XSS Jacking: new XSS attack that combines hijacking, Self-XSS, copy and paste hijacking

XSS Jacking is a new XSS attack by Dylan Ayrey that can steal sensitive information from the victim. XSS Jacking requires three paired with other technologies, are clicking hijacking, hijacking and paste Self-XSS, and even need the help of some social engineering, so this attack only those who also have storage type XSS vulnerabilities or CSRF Vulnerability Vulnerability on the site.

The necessary conditions for XSS hijacking attacks

There are several conditions necessary to form an XSS hijacking attack:

1. The target site must have click-through hijacking vulnerability

2.Self-XSS

3. Paste hijacking

Click hijacking, is a way to lead the victim to hackers designed a good trap of deceptive means. When the victim clicks on a button on a screen, there is actually no point to really point to the target page where the attacker has previously adjusted the opacity to zero.

Self-XSS (a cross-site scripting attack) is an XSS attack that is triggered by the victim’s own input XSS payload. This attack can be based on the DOM or on a domain that is only accessible or visible to the user.

Knowing Self-XSS, we can guess the attack ideas. However, how can we allow users to copy and paste malicious text? Copy action can be automated, this process requires the user to do the action is pasted!

This requires the use of paste hijacking attacks, and this attack has been there for many years, mainly in the copy and paste the data behind the secretly add malicious text to achieve.

XSS hidden in the “copy and paste” behind

Now there is such a website, there is self-XSS vulnerability https://security.love/XSSJacking.

The following figure is a simplified XSS code, if the box in the input alert (1) will play the window.
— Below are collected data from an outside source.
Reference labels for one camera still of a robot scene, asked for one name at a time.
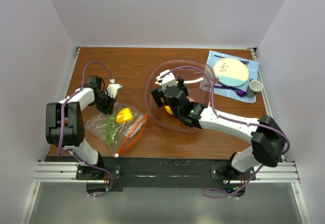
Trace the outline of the yellow fake lemon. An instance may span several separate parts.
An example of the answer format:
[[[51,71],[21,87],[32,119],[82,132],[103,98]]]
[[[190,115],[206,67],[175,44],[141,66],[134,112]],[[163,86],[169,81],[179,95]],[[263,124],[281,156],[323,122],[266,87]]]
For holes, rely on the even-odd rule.
[[[171,108],[169,106],[165,106],[165,111],[170,114],[170,115],[173,115],[173,112],[171,110]]]

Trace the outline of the yellow fake pepper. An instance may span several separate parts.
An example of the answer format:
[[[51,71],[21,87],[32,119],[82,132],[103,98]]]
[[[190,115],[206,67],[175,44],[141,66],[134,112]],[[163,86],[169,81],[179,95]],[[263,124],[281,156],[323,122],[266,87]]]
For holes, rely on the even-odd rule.
[[[134,116],[130,108],[124,108],[115,115],[115,121],[117,124],[130,123],[133,119]]]

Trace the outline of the clear zip top bag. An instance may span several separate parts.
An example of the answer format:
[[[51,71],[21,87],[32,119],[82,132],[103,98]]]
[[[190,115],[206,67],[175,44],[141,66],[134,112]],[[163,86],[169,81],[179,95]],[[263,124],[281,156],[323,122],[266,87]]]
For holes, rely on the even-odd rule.
[[[112,145],[107,145],[105,142],[104,124],[110,116],[115,117],[115,115],[124,108],[131,109],[134,119],[130,123],[117,124],[118,130],[115,136],[115,142]],[[115,103],[112,114],[101,113],[93,117],[87,121],[85,128],[108,146],[114,158],[118,158],[139,140],[146,127],[148,119],[148,114],[141,113],[133,106],[123,103]]]

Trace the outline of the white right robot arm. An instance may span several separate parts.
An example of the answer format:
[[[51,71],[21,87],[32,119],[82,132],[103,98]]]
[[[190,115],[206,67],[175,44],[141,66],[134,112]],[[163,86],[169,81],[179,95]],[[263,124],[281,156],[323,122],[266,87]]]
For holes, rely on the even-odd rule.
[[[221,171],[230,179],[239,179],[259,164],[276,167],[284,149],[289,148],[284,133],[270,116],[240,117],[190,101],[184,79],[173,74],[158,76],[156,83],[159,88],[153,89],[151,95],[157,106],[169,106],[172,115],[187,127],[220,131],[250,143],[245,150],[233,153]]]

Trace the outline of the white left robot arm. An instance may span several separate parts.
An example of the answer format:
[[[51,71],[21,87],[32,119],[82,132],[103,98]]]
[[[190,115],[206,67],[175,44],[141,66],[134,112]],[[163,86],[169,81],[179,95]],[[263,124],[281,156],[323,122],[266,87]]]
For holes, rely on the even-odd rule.
[[[99,112],[110,115],[115,101],[116,95],[109,94],[101,77],[89,76],[87,83],[71,96],[46,106],[47,143],[57,147],[58,157],[69,152],[77,159],[81,174],[92,179],[102,179],[108,172],[100,153],[85,139],[82,111],[88,106],[96,106]]]

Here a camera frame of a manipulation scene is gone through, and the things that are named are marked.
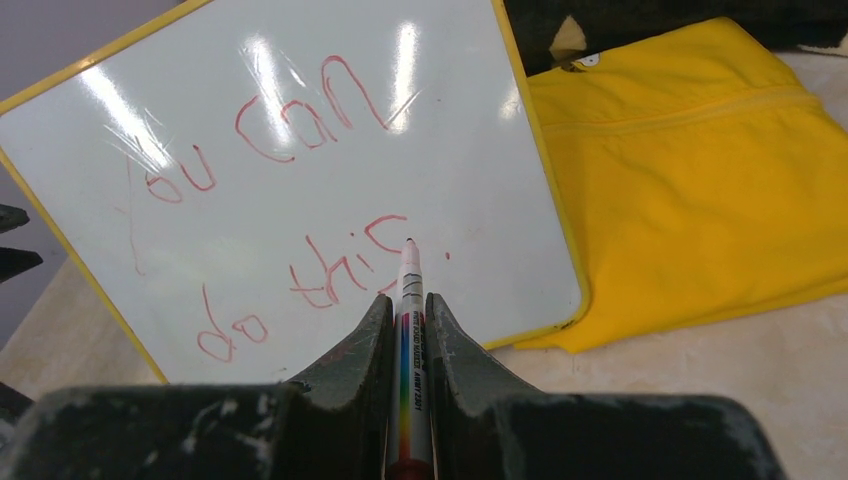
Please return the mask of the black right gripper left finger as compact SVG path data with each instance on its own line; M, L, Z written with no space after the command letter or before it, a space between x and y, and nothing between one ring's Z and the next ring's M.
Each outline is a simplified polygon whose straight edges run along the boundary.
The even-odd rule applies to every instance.
M5 479L377 479L389 410L392 302L273 384L74 387L19 421Z

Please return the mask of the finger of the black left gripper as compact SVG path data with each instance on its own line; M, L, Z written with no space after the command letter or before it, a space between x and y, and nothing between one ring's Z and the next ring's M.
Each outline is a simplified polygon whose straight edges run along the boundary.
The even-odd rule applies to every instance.
M1 204L0 205L0 233L6 233L30 221L27 212L19 207Z
M0 283L4 283L42 263L42 257L34 251L1 247Z

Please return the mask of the yellow framed whiteboard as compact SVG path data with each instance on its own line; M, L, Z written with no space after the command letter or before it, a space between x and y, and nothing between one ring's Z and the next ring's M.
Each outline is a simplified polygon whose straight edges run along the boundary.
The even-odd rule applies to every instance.
M4 100L1 160L170 382L294 375L408 239L487 347L587 306L499 1L188 1Z

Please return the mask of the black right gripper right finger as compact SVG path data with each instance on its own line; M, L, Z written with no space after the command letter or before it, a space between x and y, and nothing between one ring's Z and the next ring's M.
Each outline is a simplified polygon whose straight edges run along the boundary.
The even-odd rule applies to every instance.
M442 479L782 479L759 422L713 395L546 393L426 299Z

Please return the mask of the red capped white marker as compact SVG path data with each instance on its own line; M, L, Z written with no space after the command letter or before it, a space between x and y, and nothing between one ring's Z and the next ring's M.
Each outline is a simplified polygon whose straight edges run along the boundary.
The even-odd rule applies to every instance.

Suppose you are now a hacker, and you have built a forum , set up two common requirements in the registration page “Enter your email” column and “Retype your email” column. And then quietly in the “Retype your email” column put a hidden iframe, this location will load another normal website settings page form. https://security.love/XSSJacking/index2.html

When the user is registered on your website, most people will first enter the mailbox, and then copy the first column of the mailbox and then paste into the second column – in the process, the user The contents of the clipboard has been unknowingly inserted into the normal website settings page. If this normal site corresponding form field exists XSS vulnerability, the attack code can play a role. Victims simply do not know how the whole process is going on and when.

Attack in the use of paste hijacking technology, is the XSS payload paste to other domain name text bar framework. Since the location of these frames can be changed and not visible, you can use click hijacking to let the user feel that he is still visiting the site he is “visiting”. In fact, he has triggered a Self-XSS vulnerability, hackers can get his sensitive information.

Through XSS hijacking attacks, hackers can steal the user’s cookie, inbox information, configuration details, modify the configuration file settings (such as mobile phone number, mailbox number) or perform other malicious operations.

Conclusion

Today’s loopholes in the bonus items will be hijacked and Self-XSS excluded, once the two loopholes exist at the same time, it is no longer difficult to enforce the XSS payload on the target machine.

Dylan Ayrey said that many companies will ignore XSS-related vulnerability reports, he specifically mentioned

Attackers now have more and more innovative ways to take advantage of Self-XSS, I think companies will receive such a report, will begin to pay attention to this problem.